1. Technical Field
The invention relates to a sliding element, in particular a piston ring, which exhibits good overall wear resistance as well as favorable tribological properties in the region of the running surface, and to a method for producing the same.
2. Related Art
When reducing the carbon dioxide emissions of internal combustion engines, fuel consumption plays a key role. This is influenced, inter alia, also by the frictional losses of the sliding elements in the engine, in particular in the region of the pistons. The sliding elements, for example piston rings, have running surfaces at which they are in sliding contact with a friction partner. This tribological system is complex and is significantly determined by the material pairing of the friction partners.
Therefore, there is a need for sliding elements in internal combustion engines, which exhibit the most favorable friction behaviour possible throughout the entire service life.
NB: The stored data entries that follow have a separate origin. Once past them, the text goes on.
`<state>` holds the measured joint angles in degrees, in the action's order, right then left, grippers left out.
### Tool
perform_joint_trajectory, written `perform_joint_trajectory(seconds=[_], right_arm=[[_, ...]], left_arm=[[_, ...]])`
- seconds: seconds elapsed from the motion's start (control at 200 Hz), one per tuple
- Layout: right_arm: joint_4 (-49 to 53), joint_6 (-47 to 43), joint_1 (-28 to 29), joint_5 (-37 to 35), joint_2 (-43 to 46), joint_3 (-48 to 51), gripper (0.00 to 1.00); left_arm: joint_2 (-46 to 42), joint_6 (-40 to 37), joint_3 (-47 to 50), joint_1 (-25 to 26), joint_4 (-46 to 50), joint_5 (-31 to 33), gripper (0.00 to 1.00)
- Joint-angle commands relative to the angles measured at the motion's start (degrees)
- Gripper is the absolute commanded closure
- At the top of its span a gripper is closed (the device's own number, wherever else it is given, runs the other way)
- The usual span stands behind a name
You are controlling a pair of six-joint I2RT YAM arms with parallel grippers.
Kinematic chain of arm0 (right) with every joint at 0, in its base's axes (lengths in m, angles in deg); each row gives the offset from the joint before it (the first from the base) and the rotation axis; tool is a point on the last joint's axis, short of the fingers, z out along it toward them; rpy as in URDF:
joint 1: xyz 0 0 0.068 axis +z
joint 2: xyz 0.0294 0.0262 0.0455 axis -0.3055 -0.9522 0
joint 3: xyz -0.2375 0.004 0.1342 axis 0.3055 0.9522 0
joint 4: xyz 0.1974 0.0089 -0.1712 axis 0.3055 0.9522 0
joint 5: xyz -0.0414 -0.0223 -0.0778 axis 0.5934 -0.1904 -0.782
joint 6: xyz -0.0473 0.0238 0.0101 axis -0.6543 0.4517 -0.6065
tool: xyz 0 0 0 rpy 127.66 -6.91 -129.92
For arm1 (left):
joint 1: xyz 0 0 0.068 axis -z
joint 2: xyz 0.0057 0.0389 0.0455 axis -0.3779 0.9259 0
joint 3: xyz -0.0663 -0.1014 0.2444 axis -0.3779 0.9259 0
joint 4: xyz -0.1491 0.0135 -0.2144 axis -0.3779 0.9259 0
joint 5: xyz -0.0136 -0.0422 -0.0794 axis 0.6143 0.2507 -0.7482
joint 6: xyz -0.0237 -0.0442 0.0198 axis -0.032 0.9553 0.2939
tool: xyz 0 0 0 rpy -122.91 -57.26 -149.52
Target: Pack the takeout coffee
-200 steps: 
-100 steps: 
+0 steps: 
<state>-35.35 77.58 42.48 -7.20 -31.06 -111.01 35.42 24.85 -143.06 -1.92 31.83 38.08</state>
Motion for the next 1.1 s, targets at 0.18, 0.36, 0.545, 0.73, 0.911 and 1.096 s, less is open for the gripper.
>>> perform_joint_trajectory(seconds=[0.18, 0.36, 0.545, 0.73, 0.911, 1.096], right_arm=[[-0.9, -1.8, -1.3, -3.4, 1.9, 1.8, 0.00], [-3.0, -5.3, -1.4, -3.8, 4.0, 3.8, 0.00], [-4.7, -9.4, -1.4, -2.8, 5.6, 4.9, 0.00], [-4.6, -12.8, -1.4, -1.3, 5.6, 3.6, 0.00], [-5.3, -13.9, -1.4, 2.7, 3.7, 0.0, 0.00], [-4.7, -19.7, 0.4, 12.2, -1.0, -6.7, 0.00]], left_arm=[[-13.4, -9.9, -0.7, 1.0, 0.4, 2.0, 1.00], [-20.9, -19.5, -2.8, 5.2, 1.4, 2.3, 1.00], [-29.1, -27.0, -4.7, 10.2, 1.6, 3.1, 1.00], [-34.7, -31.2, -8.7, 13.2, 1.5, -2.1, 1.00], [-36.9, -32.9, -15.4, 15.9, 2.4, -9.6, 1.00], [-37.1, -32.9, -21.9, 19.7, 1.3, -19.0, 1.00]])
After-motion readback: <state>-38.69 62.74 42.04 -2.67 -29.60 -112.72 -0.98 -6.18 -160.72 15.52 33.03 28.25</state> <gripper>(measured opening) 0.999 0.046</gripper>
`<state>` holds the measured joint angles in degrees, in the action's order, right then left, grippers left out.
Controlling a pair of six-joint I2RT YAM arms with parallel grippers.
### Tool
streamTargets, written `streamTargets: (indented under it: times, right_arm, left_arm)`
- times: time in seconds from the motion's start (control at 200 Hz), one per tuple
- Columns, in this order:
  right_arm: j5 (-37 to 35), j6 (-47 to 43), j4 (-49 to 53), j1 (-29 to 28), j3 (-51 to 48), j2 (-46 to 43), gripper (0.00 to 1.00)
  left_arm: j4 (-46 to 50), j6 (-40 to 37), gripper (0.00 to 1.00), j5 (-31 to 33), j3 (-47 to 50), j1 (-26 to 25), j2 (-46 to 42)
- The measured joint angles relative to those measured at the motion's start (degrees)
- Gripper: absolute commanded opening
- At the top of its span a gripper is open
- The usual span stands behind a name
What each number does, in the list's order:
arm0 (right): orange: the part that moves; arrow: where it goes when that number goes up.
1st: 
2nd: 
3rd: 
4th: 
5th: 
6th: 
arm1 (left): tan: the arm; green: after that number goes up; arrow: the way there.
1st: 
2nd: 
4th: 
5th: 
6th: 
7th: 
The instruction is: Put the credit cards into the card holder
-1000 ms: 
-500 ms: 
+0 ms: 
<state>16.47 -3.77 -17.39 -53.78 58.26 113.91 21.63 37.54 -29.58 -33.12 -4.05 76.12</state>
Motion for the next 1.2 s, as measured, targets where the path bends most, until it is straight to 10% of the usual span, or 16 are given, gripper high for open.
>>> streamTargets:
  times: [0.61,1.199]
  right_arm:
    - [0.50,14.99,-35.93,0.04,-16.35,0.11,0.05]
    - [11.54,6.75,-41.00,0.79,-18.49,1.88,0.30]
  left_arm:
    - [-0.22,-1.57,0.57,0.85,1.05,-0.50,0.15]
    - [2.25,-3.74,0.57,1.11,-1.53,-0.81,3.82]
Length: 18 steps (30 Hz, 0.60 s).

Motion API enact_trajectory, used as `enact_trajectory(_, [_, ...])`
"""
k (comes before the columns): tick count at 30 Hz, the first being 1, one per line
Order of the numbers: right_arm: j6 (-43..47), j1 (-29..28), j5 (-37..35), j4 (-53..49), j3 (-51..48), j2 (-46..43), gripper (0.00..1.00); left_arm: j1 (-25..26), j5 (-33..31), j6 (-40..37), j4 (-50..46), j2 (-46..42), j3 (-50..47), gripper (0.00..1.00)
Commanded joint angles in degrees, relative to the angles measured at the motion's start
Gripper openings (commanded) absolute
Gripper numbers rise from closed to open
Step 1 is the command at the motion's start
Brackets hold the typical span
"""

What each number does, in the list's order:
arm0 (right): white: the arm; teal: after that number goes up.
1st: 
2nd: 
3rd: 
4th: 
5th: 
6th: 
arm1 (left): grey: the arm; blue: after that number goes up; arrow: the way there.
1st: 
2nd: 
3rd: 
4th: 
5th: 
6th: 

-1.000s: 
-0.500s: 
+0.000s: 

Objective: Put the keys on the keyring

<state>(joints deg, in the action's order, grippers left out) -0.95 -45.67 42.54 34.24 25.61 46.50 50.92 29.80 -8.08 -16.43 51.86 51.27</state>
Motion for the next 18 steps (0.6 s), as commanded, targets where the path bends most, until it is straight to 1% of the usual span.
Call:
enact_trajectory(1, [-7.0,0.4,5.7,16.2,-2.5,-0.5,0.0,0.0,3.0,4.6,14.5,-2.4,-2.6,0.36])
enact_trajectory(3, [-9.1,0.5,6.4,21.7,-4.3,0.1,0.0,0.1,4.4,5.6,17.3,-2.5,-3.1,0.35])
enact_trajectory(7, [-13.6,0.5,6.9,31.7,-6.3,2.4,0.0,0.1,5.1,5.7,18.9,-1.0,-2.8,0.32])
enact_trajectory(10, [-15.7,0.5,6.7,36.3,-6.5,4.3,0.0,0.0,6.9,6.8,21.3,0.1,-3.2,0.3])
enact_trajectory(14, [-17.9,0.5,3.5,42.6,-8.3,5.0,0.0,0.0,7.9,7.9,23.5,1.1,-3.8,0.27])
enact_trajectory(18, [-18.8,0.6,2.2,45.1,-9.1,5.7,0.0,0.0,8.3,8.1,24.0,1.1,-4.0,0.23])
However, especially with modern engines, high thermal and mechanical loads occur at the sliding elements.
The sliding elements, e.g. piston rings, pistons or cylinder liners in internal combustion engines are therefore supposed to have low coefficients of friction as well as high resistance to wear throughout a long service life.
Piston rings are known from the prior art, the flanks of which are nitrided in part or in full and the running surfaces of which have a different coating at least in part.
DE 102 21 800 A1 discloses a steel piston ring having a running surface, an inner surface as well as upper and lower flanks provided therebetween, with the running surface being provided at least in part with a thermal spray layer as running surface coating and a nitrided layer created by plasma nitriding being provided at least on the flanks.
U.S. Pat. No. 6,508,473 B1 describes a piston ring having a nitrided layer on the upper and lower flanks or on the upper and lower flanks and the inner circumferential surface, and a hard film formed by ion plating on the outer circumferential surface.
DE 10 2005 023 627 A1 reveals a steel piston ring having a running surface chambered on one side, with the running surface being coated with a chromium-ceramics-based wear protection layer having micro-cracks and at least the flanks being provided with a wear-reducing nitrided layer.
DE 10 2005 011 438 B3 discloses a method for producing wear protection layers on a piston ring base body consisting of steel or case iron, with the running surface region being first provided at least in part with an at least single-layer thermal spray layer on the basis of nitrogen-affine metallic elements, and then at least the flanks and the running surface with the spray layer applied thereto are subjected to a nitriding process.
Even though such sliding elements have layers with satisfactory wear resistance, they either have no running surfaces with particularly low coefficients of friction or no sufficient adhesion between the substrate and the wear protection layer.
Furthermore, DLC coatings on running surfaces of piston rings are known from the prior art. Diamond-like carbon layers (DLC) constitute a metastable form of amorphous carbon with a significant portion of sp3-hybridised carbon, which exhibit particularly favorable tribological properties. A summary of the possible DLC layer systems can be found in the VDI Guideline 2840 Carbon Layers. 
DE 10 2011 003 254 A1 discloses a sliding element where at least one running surface has, from the inside outwards, a coating with an adhesive layer containing metal and a ta-C-type DLC layer having a thickness of at least 10 μm. The basic material of the sliding element may or may not be nitrided.
Such sliding elements have a low coefficient of friction on the running surface, but are not sufficiently resistant to wear.
Known from DE 10 2011 014 483 B3 is a method for producing a steel piston ring in which a base body is produced that is provided with chambering on the side of the running surface, the running surface is directly provided with a wear-resistant layer and the circumferential and flank regions of the base body, which are not provided with the wear-resistant layer, are nitrided. The wear-resistant layer can consist of, inter alia, a DLC layer or a chromium layer, and a chromium layer can also be applied to the DLC layer.
Owing to the direct application of the DLC layer to the substrate of the running surface, however, the wear resistance of the sliding element is limited by the insufficient adhesion of the DLC layer to the running surface.